Автобусик трясло, и мать то и дело наклонялась к гробу, словно кланялась. Нос ее вспух, и на кончике его дрожала прозрачная капелька, из-под платка торчала седая прядь. Было скучно, и остро хотелось, чтобы все это побыстрее закончилось, чтобы не надо было сидеть с вытянутой рожей и шмыгать для приличия носом.
Чего ревут? Ну помер человек и помер. Не первый и не последний. Да и за что должен был Алексей жалеть отца? Что он ему дал? Да и сам что видел покойник хорошего, чего добился в жизни? Всю жизнь, можно сказать, проторчал в яме под брюхами машин, всю жизнь в одной и той же до блеска промасленной кепочке. «Ваня, посмотри… Ваня, затяни… Ваня, смени…» Слесарь, одно слово. А ведь мог бы понять кое-что… Сколько раз ему Алексей говорил: «На дефиците сидишь, отец, на запчастях. Государство у нас богатое, от пары шаровых пальцев или карбюратора не обеднеет.
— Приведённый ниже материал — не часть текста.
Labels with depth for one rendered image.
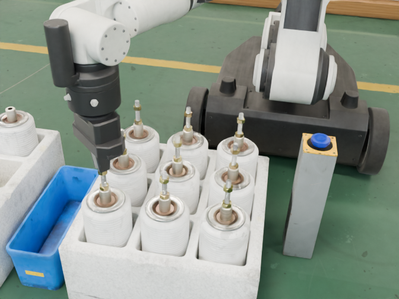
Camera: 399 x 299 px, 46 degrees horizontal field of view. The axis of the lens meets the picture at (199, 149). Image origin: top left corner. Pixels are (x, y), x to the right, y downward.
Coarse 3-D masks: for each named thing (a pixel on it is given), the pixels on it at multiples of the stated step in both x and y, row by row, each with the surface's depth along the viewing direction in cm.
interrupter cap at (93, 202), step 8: (96, 192) 92; (112, 192) 92; (120, 192) 92; (88, 200) 90; (96, 200) 91; (112, 200) 91; (120, 200) 91; (88, 208) 89; (96, 208) 88; (104, 208) 88; (112, 208) 89
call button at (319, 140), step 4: (312, 136) 97; (316, 136) 97; (320, 136) 97; (324, 136) 97; (328, 136) 97; (312, 140) 97; (316, 140) 96; (320, 140) 96; (324, 140) 96; (328, 140) 96; (316, 144) 96; (320, 144) 96; (324, 144) 96; (328, 144) 96
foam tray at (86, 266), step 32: (160, 160) 114; (256, 192) 105; (192, 224) 97; (256, 224) 97; (64, 256) 91; (96, 256) 89; (128, 256) 89; (160, 256) 89; (192, 256) 89; (256, 256) 90; (96, 288) 95; (128, 288) 93; (160, 288) 91; (192, 288) 90; (224, 288) 88; (256, 288) 87
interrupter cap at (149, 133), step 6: (132, 126) 112; (144, 126) 112; (126, 132) 110; (132, 132) 110; (144, 132) 111; (150, 132) 110; (126, 138) 108; (132, 138) 108; (138, 138) 108; (144, 138) 108; (150, 138) 108
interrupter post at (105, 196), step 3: (99, 189) 89; (99, 192) 89; (102, 192) 88; (105, 192) 88; (108, 192) 89; (102, 195) 89; (105, 195) 89; (108, 195) 89; (102, 198) 89; (105, 198) 89; (108, 198) 89; (111, 198) 90; (102, 201) 90; (105, 201) 90; (108, 201) 90
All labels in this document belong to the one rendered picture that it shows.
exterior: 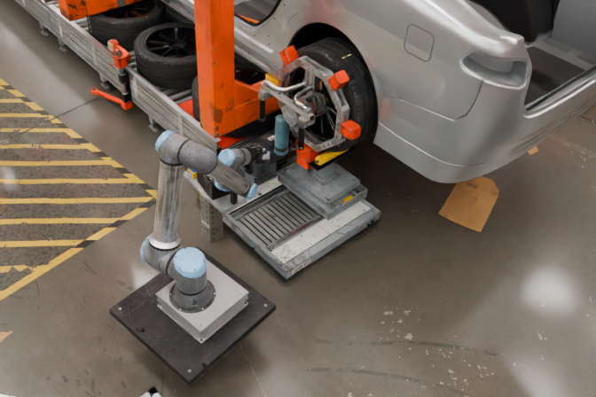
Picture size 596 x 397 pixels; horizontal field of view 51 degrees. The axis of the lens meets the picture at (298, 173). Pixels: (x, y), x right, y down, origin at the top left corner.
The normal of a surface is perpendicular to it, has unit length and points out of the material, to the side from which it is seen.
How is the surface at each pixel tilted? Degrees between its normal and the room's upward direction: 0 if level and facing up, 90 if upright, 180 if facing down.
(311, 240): 0
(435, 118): 90
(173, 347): 0
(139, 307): 0
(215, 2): 90
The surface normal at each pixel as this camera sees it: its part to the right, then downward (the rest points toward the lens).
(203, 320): 0.07, -0.75
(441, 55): -0.74, 0.40
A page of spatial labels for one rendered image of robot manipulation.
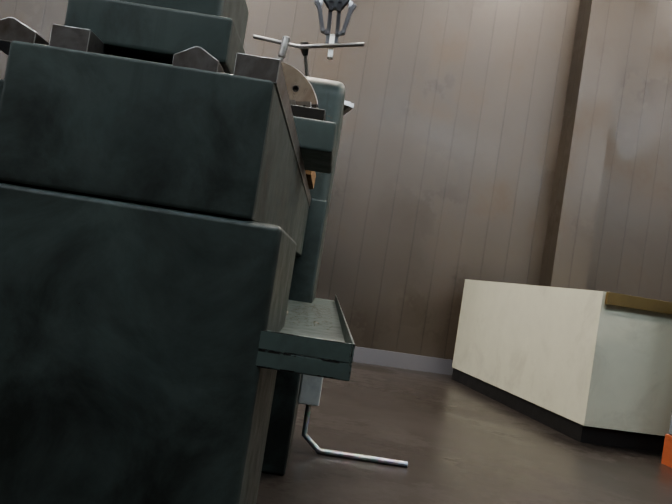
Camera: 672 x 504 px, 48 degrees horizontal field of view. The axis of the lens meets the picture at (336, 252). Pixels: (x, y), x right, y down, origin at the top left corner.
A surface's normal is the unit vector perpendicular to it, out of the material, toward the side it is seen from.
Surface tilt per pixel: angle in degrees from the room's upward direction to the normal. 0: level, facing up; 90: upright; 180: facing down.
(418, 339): 90
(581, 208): 90
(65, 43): 90
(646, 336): 90
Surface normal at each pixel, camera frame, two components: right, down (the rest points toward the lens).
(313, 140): 0.01, -0.04
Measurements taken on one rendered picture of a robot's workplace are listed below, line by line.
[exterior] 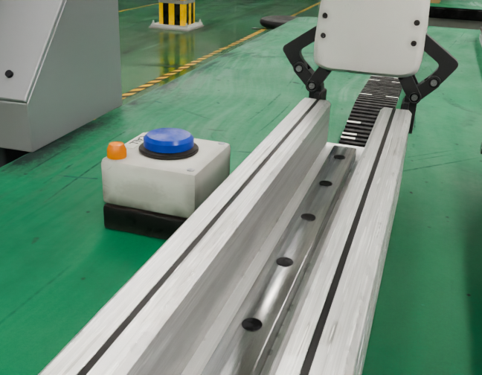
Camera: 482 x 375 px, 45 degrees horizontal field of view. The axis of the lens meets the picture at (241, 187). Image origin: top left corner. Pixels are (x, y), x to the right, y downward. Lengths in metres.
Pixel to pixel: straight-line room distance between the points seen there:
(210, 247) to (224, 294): 0.04
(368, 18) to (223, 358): 0.38
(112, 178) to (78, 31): 0.30
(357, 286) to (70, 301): 0.21
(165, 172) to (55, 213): 0.12
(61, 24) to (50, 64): 0.05
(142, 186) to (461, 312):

Жить уметь надо». Покойник же, человек обычно кроткий и тихий, в таких случаях начинал странно дергаться и кричать: «Гнида ты, Алексей, хоть и сын!»
Назвать, конечно, можно по-всякому, а жить уметь надо. Это Алексей понял давным-давно, еще мальчишкой.
Глава 5
Голубев с отвращением посмотрел на горку окурков, переполнявших пепельницу, и поморщился.
— Сколько мы с тобой курим, Сережа, кошмар какой-то. Надо что-то делать, а то, я чувствую, у меня из ушей дым начинает идти. Давай попробуем ограничивать себя. Ну, скажем, по десять штук в день, а?
— И смотреть все время на часы? — усмехнулся Шубин. — Надо переходить на трубку, вот что. С ней возни больше- значит, меньше останется…
— …времени на работу.
— Ей-богу, я серьезно. Трубка — раз, кисет с табаком — два, прочищалка — три. И вообще по статистике трубка — наименее вредная штука. Не сравнить с сигаретами или папиросами. Ведь с сигаретами черт знает до чего доходишь. Я вот, когда мы с этими двумя беседовали, хотел закурить. Достал сигаретку, хочу взять ее в рот, а там уже другая дымится. Автоматизм.